■ Exercise:
Every line of the listing below should be written out exactly.
BEGIN Collected material
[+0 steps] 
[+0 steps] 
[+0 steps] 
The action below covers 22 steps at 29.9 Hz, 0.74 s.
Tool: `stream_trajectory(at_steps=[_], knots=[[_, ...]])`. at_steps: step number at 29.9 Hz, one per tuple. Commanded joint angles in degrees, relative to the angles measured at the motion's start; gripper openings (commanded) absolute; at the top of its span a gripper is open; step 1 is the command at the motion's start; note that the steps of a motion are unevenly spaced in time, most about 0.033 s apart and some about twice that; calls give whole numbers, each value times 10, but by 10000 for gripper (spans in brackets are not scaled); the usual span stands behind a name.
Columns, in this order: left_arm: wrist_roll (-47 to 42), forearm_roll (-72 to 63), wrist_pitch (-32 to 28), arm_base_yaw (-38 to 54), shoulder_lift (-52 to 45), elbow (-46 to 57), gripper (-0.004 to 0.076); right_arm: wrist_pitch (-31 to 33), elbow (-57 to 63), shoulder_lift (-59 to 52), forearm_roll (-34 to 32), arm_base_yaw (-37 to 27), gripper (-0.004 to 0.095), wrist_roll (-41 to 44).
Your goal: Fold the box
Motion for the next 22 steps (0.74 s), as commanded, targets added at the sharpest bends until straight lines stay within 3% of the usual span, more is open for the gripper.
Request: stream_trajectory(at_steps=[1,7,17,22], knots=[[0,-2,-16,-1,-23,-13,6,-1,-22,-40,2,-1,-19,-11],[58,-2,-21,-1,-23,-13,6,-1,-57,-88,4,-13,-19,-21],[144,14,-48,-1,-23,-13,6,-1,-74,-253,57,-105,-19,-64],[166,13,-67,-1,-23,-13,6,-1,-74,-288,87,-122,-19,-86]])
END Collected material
■ Your solution:
[+0 steps] 
[+0 steps] 
[+0 steps] 
The action below covers 22 steps at 29.9 Hz, 0.74 s.
Tool: `stream_trajectory(at_steps=[_], knots=[[_, ...]])`. at_steps: step number at 29.9 Hz, one per tuple. Commanded joint angles in degrees, relative to the angles measured at the motion's start; gripper openings (commanded) absolute; at the top of its span a gripper is open; step 1 is the command at the motion's start; note that the steps of a motion are unevenly spaced in time, most about 0.033 s apart and some about twice that; calls give whole numbers, each value times 10, but by 10000 for gripper (spans in brackets are not scaled); the usual span stands behind a name.
Columns, in this order: left_arm: wrist_roll (-47 to 42), forearm_roll (-72 to 63), wrist_pitch (-32 to 28), arm_base_yaw (-38 to 54), shoulder_lift (-52 to 45), elbow (-46 to 57), gripper (-0.004 to 0.076); right_arm: wrist_pitch (-31 to 33), elbow (-57 to 63), shoulder_lift (-59 to 52), forearm_roll (-34 to 32), arm_base_yaw (-37 to 27), gripper (-0.004 to 0.095), wrist_roll (-41 to 44).
Your goal: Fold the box
Motion for the next 22 steps (0.74 s), as commanded, targets added at the sharpest bends until straight lines stay within 3% of the usual span, more is open for the gripper.
Request: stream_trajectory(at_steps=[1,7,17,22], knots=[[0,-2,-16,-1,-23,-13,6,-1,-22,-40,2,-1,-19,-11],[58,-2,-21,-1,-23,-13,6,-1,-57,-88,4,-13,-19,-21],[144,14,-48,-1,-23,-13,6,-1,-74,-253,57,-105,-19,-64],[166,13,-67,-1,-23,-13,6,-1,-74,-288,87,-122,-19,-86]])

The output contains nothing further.